REQUIRED WORK -> One range is to be output from the listing below, exactly as written: the line with "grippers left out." to the line with "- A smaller", both kept.

SOURCE DATA ->
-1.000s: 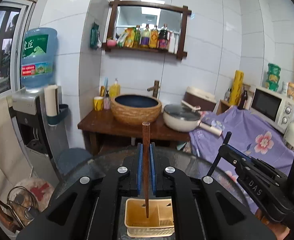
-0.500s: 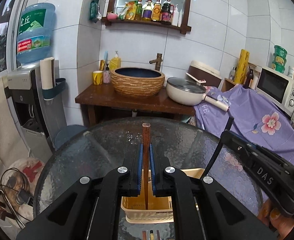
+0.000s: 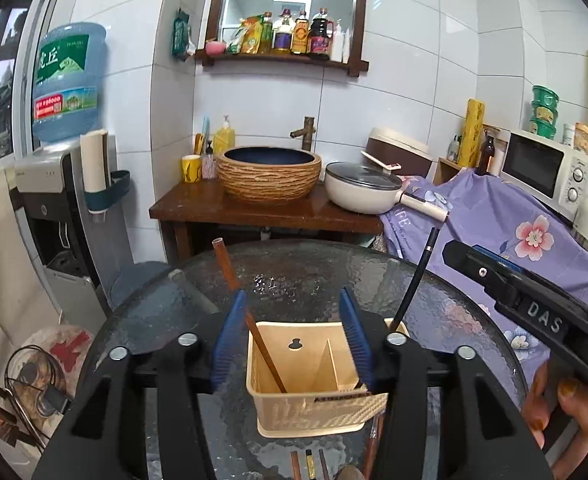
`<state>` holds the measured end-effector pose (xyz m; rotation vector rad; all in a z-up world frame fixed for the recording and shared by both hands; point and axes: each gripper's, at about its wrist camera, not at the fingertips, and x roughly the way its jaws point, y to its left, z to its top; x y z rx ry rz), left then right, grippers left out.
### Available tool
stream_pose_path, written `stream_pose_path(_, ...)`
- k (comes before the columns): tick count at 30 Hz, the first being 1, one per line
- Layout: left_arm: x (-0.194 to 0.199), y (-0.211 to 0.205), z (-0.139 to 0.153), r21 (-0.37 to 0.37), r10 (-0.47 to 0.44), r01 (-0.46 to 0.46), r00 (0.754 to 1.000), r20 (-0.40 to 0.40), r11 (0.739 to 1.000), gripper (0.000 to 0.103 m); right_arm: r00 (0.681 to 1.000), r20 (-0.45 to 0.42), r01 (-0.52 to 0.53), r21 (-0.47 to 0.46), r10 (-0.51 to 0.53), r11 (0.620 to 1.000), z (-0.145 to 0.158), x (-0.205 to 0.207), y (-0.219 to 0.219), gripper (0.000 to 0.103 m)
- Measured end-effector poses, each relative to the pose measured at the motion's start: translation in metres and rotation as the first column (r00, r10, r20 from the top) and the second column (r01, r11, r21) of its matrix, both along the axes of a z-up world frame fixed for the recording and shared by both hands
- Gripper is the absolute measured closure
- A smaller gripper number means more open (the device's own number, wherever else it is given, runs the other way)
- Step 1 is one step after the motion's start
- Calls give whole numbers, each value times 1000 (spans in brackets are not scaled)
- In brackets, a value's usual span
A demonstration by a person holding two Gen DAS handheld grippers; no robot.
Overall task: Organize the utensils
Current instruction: 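Open both tools to release the chopsticks into the basket, then grasp a wooden chopstick with the left tool while the right grasps another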
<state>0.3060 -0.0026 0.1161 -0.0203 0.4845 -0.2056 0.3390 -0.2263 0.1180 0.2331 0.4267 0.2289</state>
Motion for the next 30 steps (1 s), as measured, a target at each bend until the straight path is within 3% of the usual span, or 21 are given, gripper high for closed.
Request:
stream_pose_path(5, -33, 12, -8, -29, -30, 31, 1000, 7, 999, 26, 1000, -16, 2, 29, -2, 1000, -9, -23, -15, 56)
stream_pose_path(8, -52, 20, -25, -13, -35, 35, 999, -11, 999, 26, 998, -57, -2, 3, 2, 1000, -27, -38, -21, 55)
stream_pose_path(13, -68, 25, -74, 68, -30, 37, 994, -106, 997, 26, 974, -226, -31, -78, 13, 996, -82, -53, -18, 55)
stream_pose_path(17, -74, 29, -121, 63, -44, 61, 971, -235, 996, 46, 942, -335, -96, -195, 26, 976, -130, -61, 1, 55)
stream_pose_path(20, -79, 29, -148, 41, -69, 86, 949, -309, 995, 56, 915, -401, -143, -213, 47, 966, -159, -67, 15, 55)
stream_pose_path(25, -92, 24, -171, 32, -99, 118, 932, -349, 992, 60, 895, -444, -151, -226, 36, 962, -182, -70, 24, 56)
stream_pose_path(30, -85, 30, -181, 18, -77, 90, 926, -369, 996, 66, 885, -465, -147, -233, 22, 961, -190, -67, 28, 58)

OUTPUT OF THE EXERCISE ->
`<state>` holds the measured end-effector pose (xyz m; rotation vector rad; all in a z-up world frame fixed for the recording and shared by both hands; point and axes: each gripper's, at about its wrist camera, not at the fingertips, and x roughly the way its jaws point, y to its left, z to its top; x y z rx ry rz), left then right, grippers left out.
### Available tool
stream_pose_path, written `stream_pose_path(_, ...)`
- k (comes before the columns): tick count at 30 Hz, the first being 1, one per line
- Layout: left_arm: x (-0.194 to 0.199), y (-0.211 to 0.205), z (-0.139 to 0.153), r21 (-0.37 to 0.37), r10 (-0.47 to 0.44), r01 (-0.46 to 0.46), r00 (0.754 to 1.000), r20 (-0.40 to 0.40), r11 (0.739 to 1.000), gripper (0.000 to 0.103 m); right_arm: r00 (0.681 to 1.000), r20 (-0.45 to 0.42), r01 (-0.52 to 0.53), r21 (-0.47 to 0.46), r10 (-0.51 to 0.53), r11 (0.620 to 1.000), z (-0.145 to 0.158), x (-0.205 to 0.207), y (-0.219 to 0.219), gripper (0.000 to 0.103 m)
- Measured end-effector poses, each relative to the pose measured at the motion's start: translation in metres and rotation as the first column (r00, r10, r20 from the top) and the second column (r01, r11, r21) of its matrix, both along the axes of a z-up world frame fixed for the recording and shared by both hands
- Gripper is the absolute measured closure
- A smaller gripper number means more open (the device's own number, wherever else it is given, runs the other way)

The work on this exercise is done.